As a scholar of love research, the issues of love are often at the fore of mind. And with Valentine Day approaching, I have another reason to ponder love, including its various forms.
But I've also been writing an essay for an upcoming conference on love and machines. Scott Midson at Lincoln Theological Institute of the University of Manchester is hosting this February event, and I'm among 8-10 scholars presenting research.
Black Mirror
To get a feel for what others think about love and machines, I've been reading widely. One subject that comes up often is sex with machines, what is called "mechanophilia." In my previous work, I've distinguished between love and sex/romance, saying that love promotes well-being. Sex/romance may or may not promote well-being, and therefore may or may not be loving.
One provocative source in the popular culture reflection on love and machines is the TV series, Black Mirror. The underlying question explored in many episodes is whether machines, technology, or computers make our lives better. In my language, do they promote overall well-being.
Many Black Mirror narratives begin with society or experts recommending some machine as a helpful tool. But they end with the same machine bringing heartache and ruin.
Do Machines Know Better?
I have decided to begin my conference paper with this provocative quote from Black Mirror co-creator Charlie Brooker:
“It looks like we're going to have to rethink our position in the world over the next four decades or so, as we begin to cede more and more control to automation and computers. We've got to work out what our purpose is. And if we've got [a machine] that thinks it knows better than us what we should be doing, maybe we should start listening to it.”
I don't share Brooker's view that machines can know better than us what we should be doing. But I do think machines play a key role in the work to evaluate what we should be doing. Machines can help us discern the common good. Machines can help us decide what love requires.
What I like most about Brooker's provocative post is his statement, "We've got to work out what our purpose is." I agree. As I see it, our purpose is love. And love promotes overall well-being.
Love and Well-Being
I define love as acting intentionally, in response to God and others, to promote overall well-being. I explain this definition in many of my publications, including my book titled, Defining Love (Brazos 2010)
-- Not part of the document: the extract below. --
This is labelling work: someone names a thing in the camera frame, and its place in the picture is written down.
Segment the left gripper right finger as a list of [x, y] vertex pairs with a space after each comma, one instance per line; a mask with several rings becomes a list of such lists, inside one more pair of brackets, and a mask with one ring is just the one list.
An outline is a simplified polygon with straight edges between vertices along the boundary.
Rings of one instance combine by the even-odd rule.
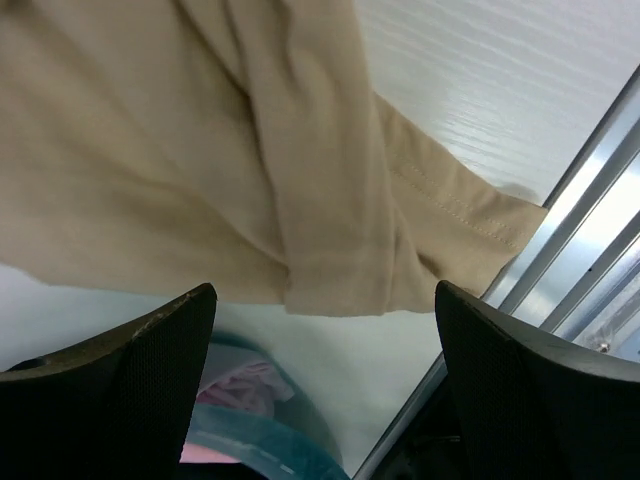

Theologians and philosophers use various synonyms for “well-being.” They speak of blessedness, flourishing, abundant life, wholeness, genuine happiness, shalom, or the good life.
Love sometimes involves promoting good in physical, mental, social, environmental, and spiritual dimensions of life. But also it sometimes involves promoting good in romantic and sexual dimensions. To promote overall well-being is act with the greater good in mind, not just individual pleasures.
Valentine Day
Perhaps with this view of love, we can also make sense of love on Valentine Day. Love can take the form of romance or sex, but romance and sex are loving only insofar as our intent is to promote well-being.